TASK GOAL
Locate each line with the string "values" in the listing below and copy it.

SOURCE MATERIAL
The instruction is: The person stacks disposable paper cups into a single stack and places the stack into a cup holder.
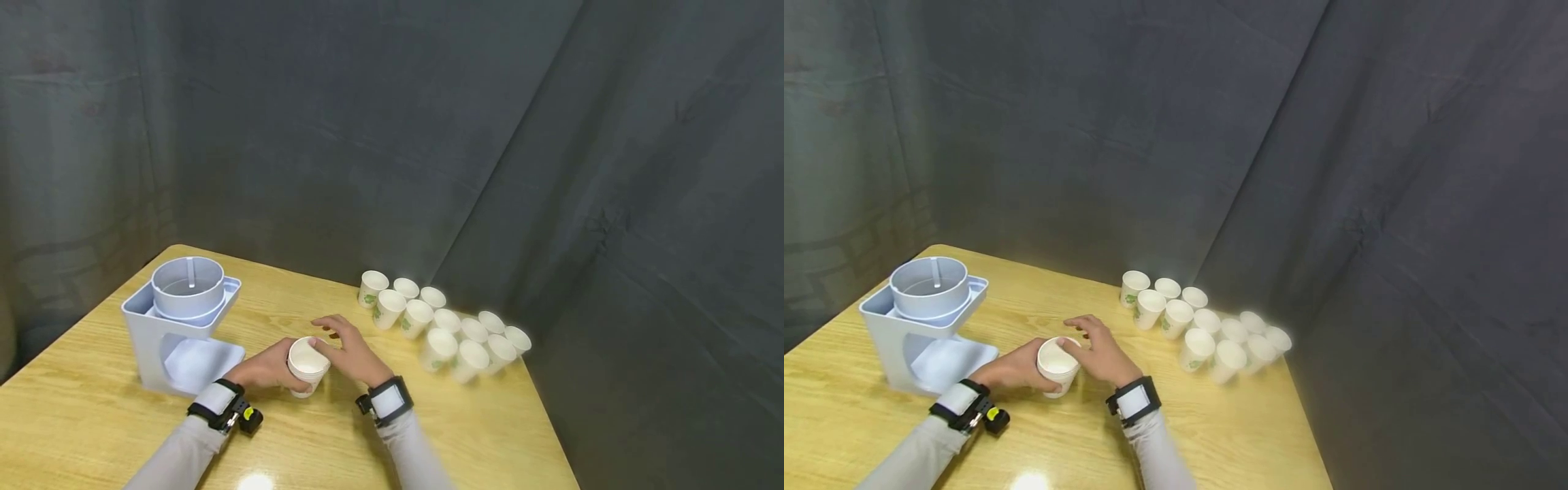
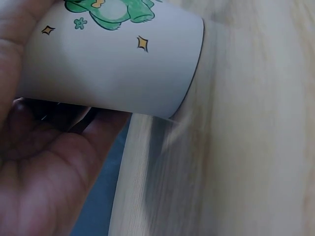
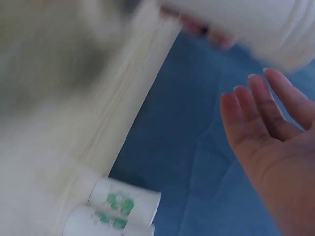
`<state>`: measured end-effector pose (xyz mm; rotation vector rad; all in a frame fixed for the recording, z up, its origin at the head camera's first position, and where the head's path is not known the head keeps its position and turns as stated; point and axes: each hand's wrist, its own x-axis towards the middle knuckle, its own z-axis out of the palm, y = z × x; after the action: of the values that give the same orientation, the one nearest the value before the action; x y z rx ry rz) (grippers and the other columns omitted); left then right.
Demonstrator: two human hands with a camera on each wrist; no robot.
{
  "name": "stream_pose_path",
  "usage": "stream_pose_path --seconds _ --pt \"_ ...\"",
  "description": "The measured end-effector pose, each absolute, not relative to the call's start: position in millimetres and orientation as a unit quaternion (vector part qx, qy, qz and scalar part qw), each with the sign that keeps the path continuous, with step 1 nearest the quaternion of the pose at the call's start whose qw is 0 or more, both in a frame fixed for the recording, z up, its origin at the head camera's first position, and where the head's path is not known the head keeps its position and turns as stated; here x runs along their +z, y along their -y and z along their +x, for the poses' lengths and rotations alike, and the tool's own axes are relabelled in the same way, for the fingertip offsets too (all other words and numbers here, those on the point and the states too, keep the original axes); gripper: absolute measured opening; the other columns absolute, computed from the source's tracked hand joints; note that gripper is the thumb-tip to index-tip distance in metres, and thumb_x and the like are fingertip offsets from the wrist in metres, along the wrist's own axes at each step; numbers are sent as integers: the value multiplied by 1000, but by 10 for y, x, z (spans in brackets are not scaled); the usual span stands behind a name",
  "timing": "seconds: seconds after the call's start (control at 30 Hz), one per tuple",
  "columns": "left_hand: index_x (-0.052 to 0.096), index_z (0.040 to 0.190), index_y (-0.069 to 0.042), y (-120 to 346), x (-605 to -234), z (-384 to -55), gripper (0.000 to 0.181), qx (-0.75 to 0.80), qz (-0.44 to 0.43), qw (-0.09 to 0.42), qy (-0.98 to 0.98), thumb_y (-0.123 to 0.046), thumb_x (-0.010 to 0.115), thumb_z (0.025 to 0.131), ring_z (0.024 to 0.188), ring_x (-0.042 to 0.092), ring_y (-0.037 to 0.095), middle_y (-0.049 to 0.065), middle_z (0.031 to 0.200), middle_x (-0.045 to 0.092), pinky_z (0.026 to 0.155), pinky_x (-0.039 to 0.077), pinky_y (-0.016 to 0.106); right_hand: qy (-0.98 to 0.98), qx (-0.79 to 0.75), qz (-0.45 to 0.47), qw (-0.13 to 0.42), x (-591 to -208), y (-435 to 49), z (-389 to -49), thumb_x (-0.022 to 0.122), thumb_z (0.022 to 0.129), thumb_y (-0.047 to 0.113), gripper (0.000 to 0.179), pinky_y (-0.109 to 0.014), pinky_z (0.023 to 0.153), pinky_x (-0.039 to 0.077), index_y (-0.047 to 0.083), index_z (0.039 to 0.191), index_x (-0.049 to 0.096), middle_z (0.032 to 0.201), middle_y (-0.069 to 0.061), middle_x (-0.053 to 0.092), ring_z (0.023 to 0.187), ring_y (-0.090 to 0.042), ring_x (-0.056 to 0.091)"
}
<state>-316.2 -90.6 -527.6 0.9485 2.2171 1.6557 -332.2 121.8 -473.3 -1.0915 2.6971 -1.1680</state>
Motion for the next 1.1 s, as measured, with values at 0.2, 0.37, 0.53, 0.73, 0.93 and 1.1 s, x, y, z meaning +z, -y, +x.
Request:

SOLUTION TO THE EXERCISE
`<state>`: measured end-effector pose (xyz mm; rotation vector rad; all in a frame fixed for the recording, z up, its origin at the head camera's first position, and where the head's path is not known the head keeps its position and turns as stated; point and axes: each hand's wrist, its own x-axis towards the middle knuckle, its own z-axis out of the palm, y = z × x; after the action: of the values that give the same orientation, the one nearest the value before the action; x y z rx ry rz) (grippers and the other columns omitted); left then right.
Motion for the next 1.1 s, as measured, with values at 0.2, 0.37, 0.53, 0.73, 0.93 and 1.1 s, x, y, z meaning +z, -y, +x.

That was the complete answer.